AIM OF THE TASK: Could you give the listing again exactly, without its pictures?

DATA SEGMENT:

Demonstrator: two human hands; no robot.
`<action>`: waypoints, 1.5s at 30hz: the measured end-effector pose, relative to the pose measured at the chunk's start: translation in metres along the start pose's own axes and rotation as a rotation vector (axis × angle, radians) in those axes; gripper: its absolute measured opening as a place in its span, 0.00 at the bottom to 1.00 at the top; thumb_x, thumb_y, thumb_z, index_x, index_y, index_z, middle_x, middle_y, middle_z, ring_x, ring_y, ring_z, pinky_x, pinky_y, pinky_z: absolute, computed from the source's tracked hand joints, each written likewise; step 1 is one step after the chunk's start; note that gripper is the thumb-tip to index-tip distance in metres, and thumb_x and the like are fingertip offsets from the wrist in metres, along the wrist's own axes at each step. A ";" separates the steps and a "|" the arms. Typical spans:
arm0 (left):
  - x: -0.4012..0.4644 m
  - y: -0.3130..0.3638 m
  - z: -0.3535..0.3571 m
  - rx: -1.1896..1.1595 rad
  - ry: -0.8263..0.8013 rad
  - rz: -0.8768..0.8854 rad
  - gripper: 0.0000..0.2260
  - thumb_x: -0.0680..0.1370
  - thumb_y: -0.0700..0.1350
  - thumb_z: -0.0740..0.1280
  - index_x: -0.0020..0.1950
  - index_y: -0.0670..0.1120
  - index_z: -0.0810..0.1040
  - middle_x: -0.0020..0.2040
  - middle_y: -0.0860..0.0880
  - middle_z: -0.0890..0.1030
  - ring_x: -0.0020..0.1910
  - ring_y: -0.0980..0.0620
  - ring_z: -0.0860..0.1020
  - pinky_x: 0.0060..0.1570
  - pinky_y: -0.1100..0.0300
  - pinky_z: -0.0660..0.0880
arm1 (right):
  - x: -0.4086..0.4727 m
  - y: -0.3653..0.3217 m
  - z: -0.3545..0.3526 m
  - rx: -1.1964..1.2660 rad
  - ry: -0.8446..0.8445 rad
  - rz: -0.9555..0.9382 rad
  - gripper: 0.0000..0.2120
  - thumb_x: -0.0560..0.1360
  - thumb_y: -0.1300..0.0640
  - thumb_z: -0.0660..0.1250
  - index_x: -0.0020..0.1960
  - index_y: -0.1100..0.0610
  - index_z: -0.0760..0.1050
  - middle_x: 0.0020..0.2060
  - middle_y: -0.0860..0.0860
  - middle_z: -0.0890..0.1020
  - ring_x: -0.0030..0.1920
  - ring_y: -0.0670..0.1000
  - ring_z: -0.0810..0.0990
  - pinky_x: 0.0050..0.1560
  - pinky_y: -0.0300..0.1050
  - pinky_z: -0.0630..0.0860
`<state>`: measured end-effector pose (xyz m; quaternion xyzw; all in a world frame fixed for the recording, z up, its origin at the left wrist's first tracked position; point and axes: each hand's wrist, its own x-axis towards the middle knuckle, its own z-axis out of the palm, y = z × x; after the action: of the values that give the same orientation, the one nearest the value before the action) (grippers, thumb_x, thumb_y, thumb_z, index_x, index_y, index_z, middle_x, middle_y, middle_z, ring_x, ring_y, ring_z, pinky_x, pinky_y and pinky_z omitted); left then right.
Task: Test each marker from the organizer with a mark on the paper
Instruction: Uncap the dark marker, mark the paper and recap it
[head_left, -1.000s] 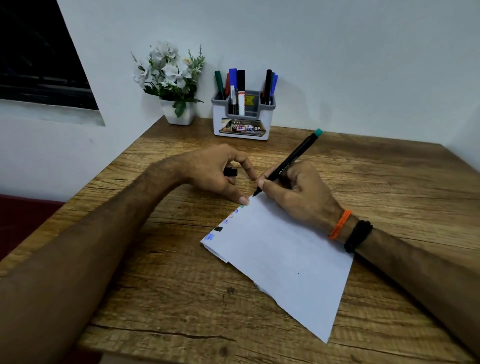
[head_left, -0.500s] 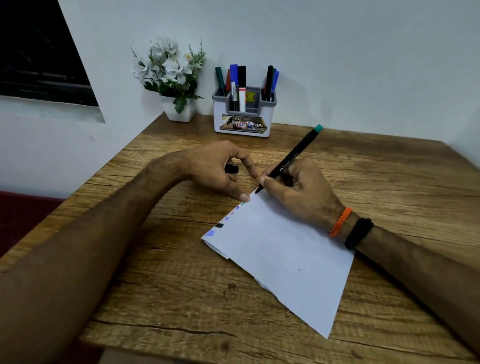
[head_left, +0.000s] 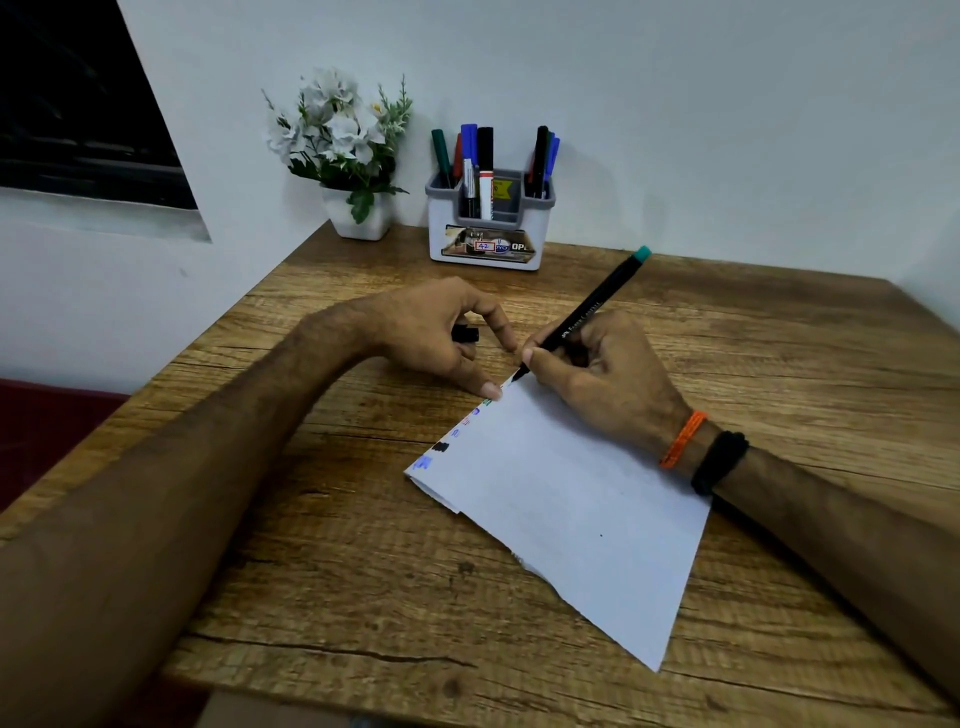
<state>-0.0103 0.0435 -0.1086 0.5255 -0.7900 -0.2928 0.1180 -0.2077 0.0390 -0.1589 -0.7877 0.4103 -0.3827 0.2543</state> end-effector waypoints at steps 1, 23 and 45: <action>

WRITTEN RESPONSE:
Demonstrator: two human hands; no robot.
`<action>`: waypoints, 1.5s at 30hz: the measured end-effector pose, relative to the pose measured at the chunk's start: translation in metres along the start pose's own axes and rotation as a rotation vector (axis × angle, radians) in those axes; gripper: its absolute measured opening as a place in its span, 0.00 at the bottom to 1.00 at the top; thumb_x, thumb_y, thumb_z, index_x, index_y, index_z, middle_x, middle_y, middle_z, ring_x, ring_y, ring_z, pinky_x, pinky_y, pinky_z: absolute, computed from the source's tracked hand joints, each written likewise; step 1 is one step after the chunk's start; note that gripper is the thumb-tip to index-tip distance in metres, and thumb_x and the like are fingertip offsets from the wrist in metres, along the wrist's own axes at each step. A ";" separates the steps and a "|" the arms. Typical spans:
arm0 (left):
  - x: -0.4012..0.4644 m
  - y: -0.3130..0.3638 m
  - z: -0.3535..0.3571 m
  - rx: -1.1896..1.1595 rad
  - ry: -0.8263..0.8013 rad
  - rz: -0.8768..0.8854 rad
  - gripper: 0.0000..0.2260
  - thumb_x: -0.0680..0.1370
  - thumb_y: -0.0700..0.1350
  - thumb_z: -0.0740..0.1280
  - index_x: -0.0020..0.1950
  - index_y: -0.0670..0.1120
  - index_z: -0.0810..0.1040
  - middle_x: -0.0020..0.2040
  - middle_y: -0.0860..0.0880
  - middle_z: -0.0890..0.1030
  - ring_x: -0.0020..0.1910
  - ring_y: -0.0980..0.0620
  - ring_z: -0.0860..0.1020
  - pinky_x: 0.0060..0.1570
  - pinky_y: -0.1100..0.0300
  - pinky_z: -0.0660..0.0880
arm1 (right):
  - x: -0.4086..0.4727 m
  - y: -0.3653..0.3217 m
  - z: -0.3545..0.3526 m
  - rx: -1.1964..1.2660 rad
  - ry: -0.8446..0.8445 rad
  - rz: -0.9555..0.9382 rad
  - gripper: 0.0000..0.2120
  - thumb_x: -0.0560..0.1360
  - thumb_y: -0.1300..0.0640
  - thumb_z: -0.0660..0.1250
  - index_x: -0.0020..0.1960
  - index_y: -0.1100..0.0610
  - index_z: -0.0760..0.1050
  - middle_x: 0.0020..0.2060
  - middle_y: -0.0860..0.0860
  - middle_z: -0.0890..0.1020
  - ring_x: -0.0030..0.1920
  - ring_y: -0.0670..0.1000
  - ring_z: -0.0810..0.0990
  - pinky_x: 0.0050..0.1560
  - pinky_y: -0.0300..0.1050
  - pinky_z: -0.0630..0.0860
`<state>`: measured end-effector pose (xyz m; quaternion xyzw; all in a world frame fixed for the recording, z up, its origin at the left wrist's first tracked position; point and axes: each hand's wrist, its own x-axis towards the middle knuckle, its own z-axis out of the palm, y = z × x; after the action: of the values that give the same orientation, the one nearest the value before the action) (grippers, thumb_x, thumb_y, thumb_z, index_x, index_y, index_z, middle_x, middle_y, middle_z, ring_x, ring_y, ring_z, pinky_x, pinky_y and pinky_z omitted); left then right.
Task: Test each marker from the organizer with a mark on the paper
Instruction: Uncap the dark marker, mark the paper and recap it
[head_left, -1.000s] 
[head_left, -0.500s] 
[head_left, +0.000s] 
<state>-0.0103 0.0435 -0.1086 0.5255 -0.7900 -0.2928 0.1180 -0.2077 0.0390 -0.1589 -0.7877 0.4103 -0.3827 0.2543</state> end-effector waypoints at steps 1, 23 and 45: <action>

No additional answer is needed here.